1. Technical Field
The technology presented herein relates to the field of printing and, more specifically, to a system and method therefor that directs radiant energy and air flow in and out of a printing system.
2. Description of the Background Art
Application of ink on a print medium can be accomplished using a variety of instruments, both manual and automated. In all cases in a process of printing a print medium, it is important to dry the surface to which the ink is applied prior to allowing the print medium to be stacked or otherwise touched. Methods known in the printing arts include use of blown air, whether heated or not, with or without radiant energy.

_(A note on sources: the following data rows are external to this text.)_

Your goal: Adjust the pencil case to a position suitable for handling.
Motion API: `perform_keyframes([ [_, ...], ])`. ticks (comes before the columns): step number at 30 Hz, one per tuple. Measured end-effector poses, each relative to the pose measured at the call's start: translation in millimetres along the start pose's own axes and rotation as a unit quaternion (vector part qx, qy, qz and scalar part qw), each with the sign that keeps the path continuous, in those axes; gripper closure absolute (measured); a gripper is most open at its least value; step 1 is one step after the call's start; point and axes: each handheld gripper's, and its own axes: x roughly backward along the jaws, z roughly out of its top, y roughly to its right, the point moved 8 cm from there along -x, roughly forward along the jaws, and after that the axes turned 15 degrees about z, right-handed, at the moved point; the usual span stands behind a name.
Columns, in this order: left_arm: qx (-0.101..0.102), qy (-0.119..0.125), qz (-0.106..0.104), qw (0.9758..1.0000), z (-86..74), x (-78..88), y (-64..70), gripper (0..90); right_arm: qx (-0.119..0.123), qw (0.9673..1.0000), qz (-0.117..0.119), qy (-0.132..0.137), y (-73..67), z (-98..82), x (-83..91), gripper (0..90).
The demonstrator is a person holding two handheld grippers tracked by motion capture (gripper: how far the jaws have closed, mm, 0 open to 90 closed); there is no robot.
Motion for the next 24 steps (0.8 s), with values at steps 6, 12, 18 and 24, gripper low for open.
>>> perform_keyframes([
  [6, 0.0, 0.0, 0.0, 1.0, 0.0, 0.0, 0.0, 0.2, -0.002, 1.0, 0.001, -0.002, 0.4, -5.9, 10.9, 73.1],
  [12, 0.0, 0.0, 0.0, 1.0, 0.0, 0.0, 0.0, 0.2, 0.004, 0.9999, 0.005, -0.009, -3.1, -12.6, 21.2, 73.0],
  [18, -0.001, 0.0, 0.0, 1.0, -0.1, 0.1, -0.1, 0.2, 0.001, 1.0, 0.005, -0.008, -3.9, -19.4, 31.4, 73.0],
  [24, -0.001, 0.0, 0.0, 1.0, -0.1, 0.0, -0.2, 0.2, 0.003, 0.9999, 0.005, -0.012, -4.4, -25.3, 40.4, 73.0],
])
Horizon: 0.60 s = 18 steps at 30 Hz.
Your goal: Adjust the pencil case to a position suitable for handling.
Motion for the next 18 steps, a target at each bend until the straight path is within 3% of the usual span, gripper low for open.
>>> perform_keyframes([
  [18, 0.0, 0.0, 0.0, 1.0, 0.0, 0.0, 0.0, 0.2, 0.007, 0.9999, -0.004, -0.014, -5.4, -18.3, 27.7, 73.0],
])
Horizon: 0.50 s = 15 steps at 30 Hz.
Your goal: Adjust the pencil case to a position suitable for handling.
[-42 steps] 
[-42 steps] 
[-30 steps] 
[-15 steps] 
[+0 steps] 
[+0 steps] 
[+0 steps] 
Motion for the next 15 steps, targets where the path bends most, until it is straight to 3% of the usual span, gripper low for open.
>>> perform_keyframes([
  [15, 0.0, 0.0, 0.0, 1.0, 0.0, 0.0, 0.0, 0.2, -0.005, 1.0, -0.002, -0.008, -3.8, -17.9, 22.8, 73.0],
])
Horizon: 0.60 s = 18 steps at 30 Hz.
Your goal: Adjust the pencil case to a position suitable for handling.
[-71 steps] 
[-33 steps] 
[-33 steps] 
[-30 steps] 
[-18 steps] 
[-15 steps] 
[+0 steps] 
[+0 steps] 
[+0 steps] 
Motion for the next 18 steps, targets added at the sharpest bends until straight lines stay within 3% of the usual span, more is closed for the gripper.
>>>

With respect to automated printing technology, two common printing methods involve lithography, whether offset or direct, and ink jet printing. In either case, drying the freshly printed surface in real time is a key consideration in machine design for optimizing speed. Although pre-cut print medium can be used in a high speed printing press, generally one can achieve greater speed and other economies using a continuous web of print medium. Either way, a printing system can include an airflow that passes resistor-based heating elements, or an airflow coupled to microwave or infrared radiation directed at a freshly printed medium, or, simply, an airflow of sufficient capacity that moisture or other evolving gases associated with the ink will exit the medium path of a print press in a timely fashion. However, such drying systems as used in the printing art are incorporated into a printing system without consideration for servicing the components thereof in the absence of removal of the print medium.

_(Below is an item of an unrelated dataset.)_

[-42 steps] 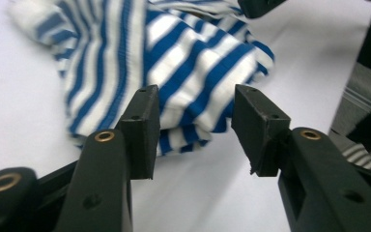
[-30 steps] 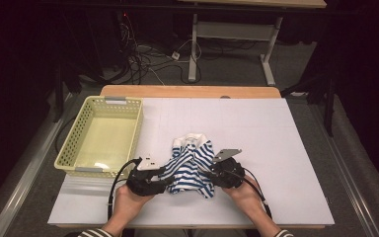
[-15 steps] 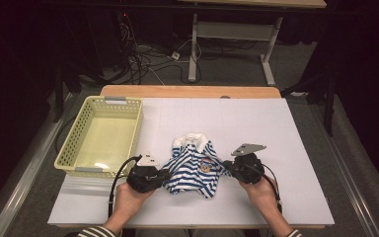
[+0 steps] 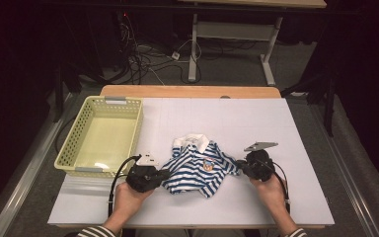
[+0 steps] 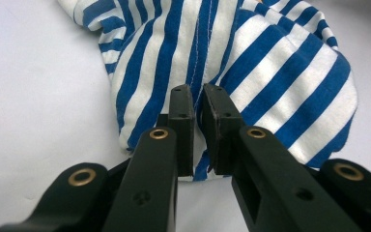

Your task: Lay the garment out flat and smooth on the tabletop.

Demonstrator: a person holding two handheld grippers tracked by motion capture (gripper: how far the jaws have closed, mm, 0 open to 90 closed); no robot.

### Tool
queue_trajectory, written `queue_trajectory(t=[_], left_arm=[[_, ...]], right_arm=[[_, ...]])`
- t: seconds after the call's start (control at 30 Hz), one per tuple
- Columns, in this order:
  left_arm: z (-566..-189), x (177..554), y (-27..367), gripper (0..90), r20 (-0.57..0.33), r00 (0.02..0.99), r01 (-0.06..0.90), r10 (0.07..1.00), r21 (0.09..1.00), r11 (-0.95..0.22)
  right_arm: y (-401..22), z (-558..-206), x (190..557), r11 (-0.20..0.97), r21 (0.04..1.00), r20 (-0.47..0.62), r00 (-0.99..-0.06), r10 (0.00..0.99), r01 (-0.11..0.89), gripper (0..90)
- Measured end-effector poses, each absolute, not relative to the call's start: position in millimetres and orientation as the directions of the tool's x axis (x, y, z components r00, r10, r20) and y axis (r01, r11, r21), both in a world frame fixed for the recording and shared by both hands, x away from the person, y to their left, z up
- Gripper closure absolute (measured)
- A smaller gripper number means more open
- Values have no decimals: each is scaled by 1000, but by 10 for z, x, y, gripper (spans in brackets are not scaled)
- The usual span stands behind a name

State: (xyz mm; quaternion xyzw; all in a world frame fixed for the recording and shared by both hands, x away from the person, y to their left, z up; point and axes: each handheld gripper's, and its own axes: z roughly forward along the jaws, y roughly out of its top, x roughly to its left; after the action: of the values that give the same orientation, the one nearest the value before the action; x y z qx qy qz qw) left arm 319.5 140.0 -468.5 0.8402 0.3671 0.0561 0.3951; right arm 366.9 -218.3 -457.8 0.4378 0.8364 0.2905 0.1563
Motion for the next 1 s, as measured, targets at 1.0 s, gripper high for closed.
queue_trajectory(t=[1.0], left_arm=[[-4714, 3164, 1343, 567, -172, 728, 556, 663, 714, -425]], right_arm=[[-1747, -4484, 3639, 565, 635, -78, -684, 725, 526, 873]])
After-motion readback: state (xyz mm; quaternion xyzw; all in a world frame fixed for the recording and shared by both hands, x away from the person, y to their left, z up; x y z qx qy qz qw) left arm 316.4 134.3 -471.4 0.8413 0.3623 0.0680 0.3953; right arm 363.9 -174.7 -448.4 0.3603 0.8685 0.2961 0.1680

Another challenge of drying systems included with a printing press relates to the heat flow itself. With the advent of high speed printing methodologies and machines, the impact of removal of the spent air after the act of drying the print medium has become increasingly important with rising energy costs. Simply put, if the source of the air that is employed in the drying system of a print press is the building in which the print press is housed, and the spent air is exhausted from the building, then one impact will be a net loss of heat in a cold-ambient outside environment, as in winter, or a net gain of heat in a heat-ambient outside environment, as in summer. On the other hand, using outside air in winter will also increase energy costs owing to the need to warm such air to increase its capacity to remove evolving matter from the print medium.